The records below are to be written out exactly, with every picture omitted.

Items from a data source
++++++++++++++++++++
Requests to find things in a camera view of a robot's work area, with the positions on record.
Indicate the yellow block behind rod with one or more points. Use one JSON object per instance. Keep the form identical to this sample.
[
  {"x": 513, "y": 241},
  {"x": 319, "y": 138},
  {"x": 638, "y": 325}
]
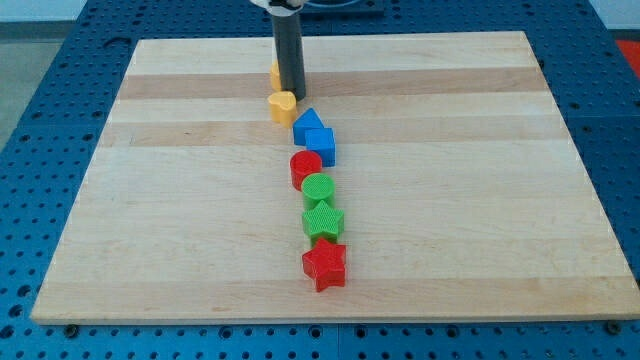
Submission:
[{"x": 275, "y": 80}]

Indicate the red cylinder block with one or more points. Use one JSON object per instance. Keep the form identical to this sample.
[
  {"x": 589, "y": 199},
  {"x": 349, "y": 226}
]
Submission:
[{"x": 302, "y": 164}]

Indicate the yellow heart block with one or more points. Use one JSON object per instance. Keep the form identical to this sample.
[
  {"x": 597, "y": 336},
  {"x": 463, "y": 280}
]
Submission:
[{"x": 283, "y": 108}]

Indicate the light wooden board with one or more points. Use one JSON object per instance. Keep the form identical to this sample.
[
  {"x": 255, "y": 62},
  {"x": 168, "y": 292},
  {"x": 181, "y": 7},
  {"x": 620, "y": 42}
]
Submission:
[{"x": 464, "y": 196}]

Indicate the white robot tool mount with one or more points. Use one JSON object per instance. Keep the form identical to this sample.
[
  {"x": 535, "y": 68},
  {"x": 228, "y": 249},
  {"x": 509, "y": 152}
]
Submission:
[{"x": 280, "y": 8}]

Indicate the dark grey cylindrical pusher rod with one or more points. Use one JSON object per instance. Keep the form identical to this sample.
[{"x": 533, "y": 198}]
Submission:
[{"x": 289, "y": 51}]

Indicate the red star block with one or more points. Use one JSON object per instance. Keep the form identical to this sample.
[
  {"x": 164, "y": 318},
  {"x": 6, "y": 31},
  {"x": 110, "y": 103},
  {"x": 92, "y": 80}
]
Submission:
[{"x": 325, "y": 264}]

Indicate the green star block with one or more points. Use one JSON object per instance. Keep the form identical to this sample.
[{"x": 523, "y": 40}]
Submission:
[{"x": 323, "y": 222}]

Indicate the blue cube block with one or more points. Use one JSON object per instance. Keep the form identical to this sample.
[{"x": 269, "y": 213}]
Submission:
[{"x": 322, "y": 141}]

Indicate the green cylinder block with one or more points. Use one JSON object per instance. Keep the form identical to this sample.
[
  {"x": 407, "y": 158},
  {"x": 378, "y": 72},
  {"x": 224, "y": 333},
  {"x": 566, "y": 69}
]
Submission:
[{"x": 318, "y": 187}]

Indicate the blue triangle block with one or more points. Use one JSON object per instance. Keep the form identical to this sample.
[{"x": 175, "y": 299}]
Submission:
++++++++++++++++++++
_Finished task_
Requests to find things in a camera view of a robot's work area, with the positions on record.
Indicate the yellow block behind rod with one or more points. Use one JSON object per instance. Keep the form identical to this sample.
[
  {"x": 513, "y": 241},
  {"x": 319, "y": 138},
  {"x": 638, "y": 325}
]
Submission:
[{"x": 275, "y": 80}]

Indicate the red cylinder block with one or more points. Use one JSON object per instance. Keep the form identical to this sample.
[
  {"x": 589, "y": 199},
  {"x": 349, "y": 226}
]
Submission:
[{"x": 302, "y": 164}]

Indicate the yellow heart block with one or more points. Use one JSON object per instance. Keep the form identical to this sample.
[
  {"x": 597, "y": 336},
  {"x": 463, "y": 280}
]
Submission:
[{"x": 283, "y": 108}]

Indicate the light wooden board with one or more points. Use one JSON object per instance. Keep the form identical to this sample.
[
  {"x": 255, "y": 62},
  {"x": 168, "y": 292},
  {"x": 181, "y": 7},
  {"x": 620, "y": 42}
]
Submission:
[{"x": 464, "y": 196}]

Indicate the white robot tool mount with one or more points. Use one JSON object per instance. Keep the form identical to this sample.
[
  {"x": 535, "y": 68},
  {"x": 228, "y": 249},
  {"x": 509, "y": 152}
]
Submission:
[{"x": 280, "y": 8}]

Indicate the dark grey cylindrical pusher rod with one or more points. Use one JSON object per instance. Keep the form identical to this sample.
[{"x": 533, "y": 198}]
Submission:
[{"x": 289, "y": 51}]

Indicate the red star block with one or more points. Use one JSON object per instance. Keep the form identical to this sample.
[
  {"x": 164, "y": 318},
  {"x": 6, "y": 31},
  {"x": 110, "y": 103},
  {"x": 92, "y": 80}
]
Submission:
[{"x": 325, "y": 264}]

Indicate the green star block with one or more points. Use one JSON object per instance. Keep the form identical to this sample.
[{"x": 523, "y": 40}]
Submission:
[{"x": 323, "y": 222}]

Indicate the blue cube block with one or more points. Use one JSON object per instance. Keep the form identical to this sample.
[{"x": 269, "y": 213}]
Submission:
[{"x": 322, "y": 141}]

Indicate the green cylinder block with one or more points. Use one JSON object per instance. Keep the form identical to this sample.
[
  {"x": 407, "y": 158},
  {"x": 378, "y": 72},
  {"x": 224, "y": 333},
  {"x": 566, "y": 69}
]
Submission:
[{"x": 318, "y": 187}]

Indicate the blue triangle block with one or more points. Use one JSON object per instance. Keep the form identical to this sample.
[{"x": 175, "y": 299}]
Submission:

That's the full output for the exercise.